Já faz tanto tempo

Que eu estou aqui

Tentando contar os pedaços do meu coração

Mas me lembro que ele se foi

E que já não está comigo.

 

Ele está sangrando em suas mãos.

 

Ouvindo o gorjear dos pássaros

Que voam livremente no céu azul

Límpido e cheio de nuvens de algodão

Eu sinto o vento me abraçar

Me dando uma ilusão

De que em algum lugar eu realmente existo

E quem sabe,

Eu não encontre mais dor

E não precise mais chorar

Todas as noites antes de me deitar.

 

Eu olho para o mar

Azul como a cor dos meus olhos

Cheios de sonhos destruídos

A naufragar.

 

A realidade é um castigo.

 

E nessa sensação de morte

Nenhum amparo ampara

Nenhuma palavra descreve

Tudo o que eu sinto

A miséria de ser asfixiado e enterrado vivo.

 

E já faz tanto tempo

Que estou tentando encontrar

A paz que você levou de mim

Para algum lugar escuro e frio

E eu já não posso mais acordar

Deste pesadelo que é sorrir sem desejo

De caminhar pela estrada sem caminho

Sem nenhum horizonte para alcançar.

 

A brisa congelante vem me tocar

E suas pequenas gotas geladas

Percorrem o meu melancólico espírito

Cansado de lutar e insistir

Em encontrar algum abrigo

Neste mundo congelado por plásticas

E sentimentos frios.

 

O seu rosto vem junto com as ondas

Que quebram em meus pés

E voltam para o seu lugar.

 

De alguma forma

Elas são você

Mas você não volta.

 

Você veio

Fez morada em meu colo

Mas se foi sem dizer adeus

Sem dizer se eu poderia te esperar.

 

Minha decepção é pesada

Como as minhas lágrimas salgadas

Que compõem gota a gota este lindo oceano

Cheios de dor, mágoas e traumas.

 

Se lembra de quando você me pediu em casamento?

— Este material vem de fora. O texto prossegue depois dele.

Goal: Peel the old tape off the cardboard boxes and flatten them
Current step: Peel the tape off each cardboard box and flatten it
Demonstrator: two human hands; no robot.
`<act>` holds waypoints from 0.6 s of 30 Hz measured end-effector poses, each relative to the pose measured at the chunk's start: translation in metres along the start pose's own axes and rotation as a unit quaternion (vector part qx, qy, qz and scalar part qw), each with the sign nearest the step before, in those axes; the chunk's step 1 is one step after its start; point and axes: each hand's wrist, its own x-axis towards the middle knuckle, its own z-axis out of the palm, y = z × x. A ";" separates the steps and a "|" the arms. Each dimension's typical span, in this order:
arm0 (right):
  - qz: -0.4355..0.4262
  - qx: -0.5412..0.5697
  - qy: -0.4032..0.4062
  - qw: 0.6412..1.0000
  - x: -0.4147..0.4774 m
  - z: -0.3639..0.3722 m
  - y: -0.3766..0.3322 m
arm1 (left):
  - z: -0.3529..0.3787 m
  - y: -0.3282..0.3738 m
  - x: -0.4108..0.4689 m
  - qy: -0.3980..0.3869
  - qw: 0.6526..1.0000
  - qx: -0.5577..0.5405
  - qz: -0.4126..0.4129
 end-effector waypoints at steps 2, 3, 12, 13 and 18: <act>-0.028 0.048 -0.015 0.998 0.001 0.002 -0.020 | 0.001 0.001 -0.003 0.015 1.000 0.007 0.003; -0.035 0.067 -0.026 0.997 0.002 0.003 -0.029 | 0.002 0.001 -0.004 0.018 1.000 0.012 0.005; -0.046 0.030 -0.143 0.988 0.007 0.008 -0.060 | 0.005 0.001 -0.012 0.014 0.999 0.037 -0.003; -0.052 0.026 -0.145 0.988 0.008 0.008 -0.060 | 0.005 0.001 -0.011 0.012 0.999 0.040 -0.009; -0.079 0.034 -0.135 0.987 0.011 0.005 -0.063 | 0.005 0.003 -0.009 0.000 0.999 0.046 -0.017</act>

Perguntando na areia em forma de coração

Se você podia entrar em minha vida para sempre

E se fazer presente até nos momentos mais sombrios

Sendo a minha sagrada canção de ninar

Todas as noites

Antes da minha eterna solidão chegar?

 

Eu só não quero mais esperar

A noite chegar e cair sobre mim

Derramando tristeza e desesperança

Trazendo a saudade intermitente

De uma vida que não existe mais

E que eu tenho que apagar.

 

Eu só não quero me encobrir de medo

Ouvindo todos os meus fantasmas gritarem

Demônios de um tempo passado

Que me assaltam a memória

Me roubando de mim mesmo.

 

Eu me aproximo do mar

E num instante eu percebo

A minha dor é imensa como o oceano

E eu estou só nesse redemoinho

De promessas de amor eterno

De nenhum fragmento de vida

Vivido mais a só.

 

Então eu molho os meus pés

E sinto o frio da água congelando os meus dedos

E por um instante eu resolvo jogar

Todos os momentos que me fizeram feliz

Às profundas mais escuras do mar.

 

Espero que leve embora também

Todo o amor que eu senti

Que me fazia viver ardendo em chamas

Me aquecendo no meu inverno crônico

Esvaecendo todos os meus medos.

 

E que as ondas levem e não tragam

Mais nenhuma lembrança de nós

Que o passado seja enterrado

Como estou sendo agora.

 

Enquanto eu sou feito de pedra

A minha última lágrima espera e agüenta

E sufocada para não demonstrar mais fraqueza

Ela quer gritar para o mundo

Que viver, sonhar e amar

São coisas de pessoas de outro tempo

E que o que restou aqui foi só rancor

Inveja e ressentimento.

 

Não há mais nada para se esperar.

O adeus é iminente

Enquanto a desgraça toma todo o lugar.

 

Petrificado então

Eu dou adeus à vida vazia e descartável

E para sempre me torno

Uma estátua cheia de vida pulsando nas veias

Cheia de amor e cuidado para dar

Mas que vieram numa era errada

E para me proteger do gelo

Que se tornaram os nossos sentimentos

Eu solto a minha última lágrima

E espero eternamente a era do amor chegar.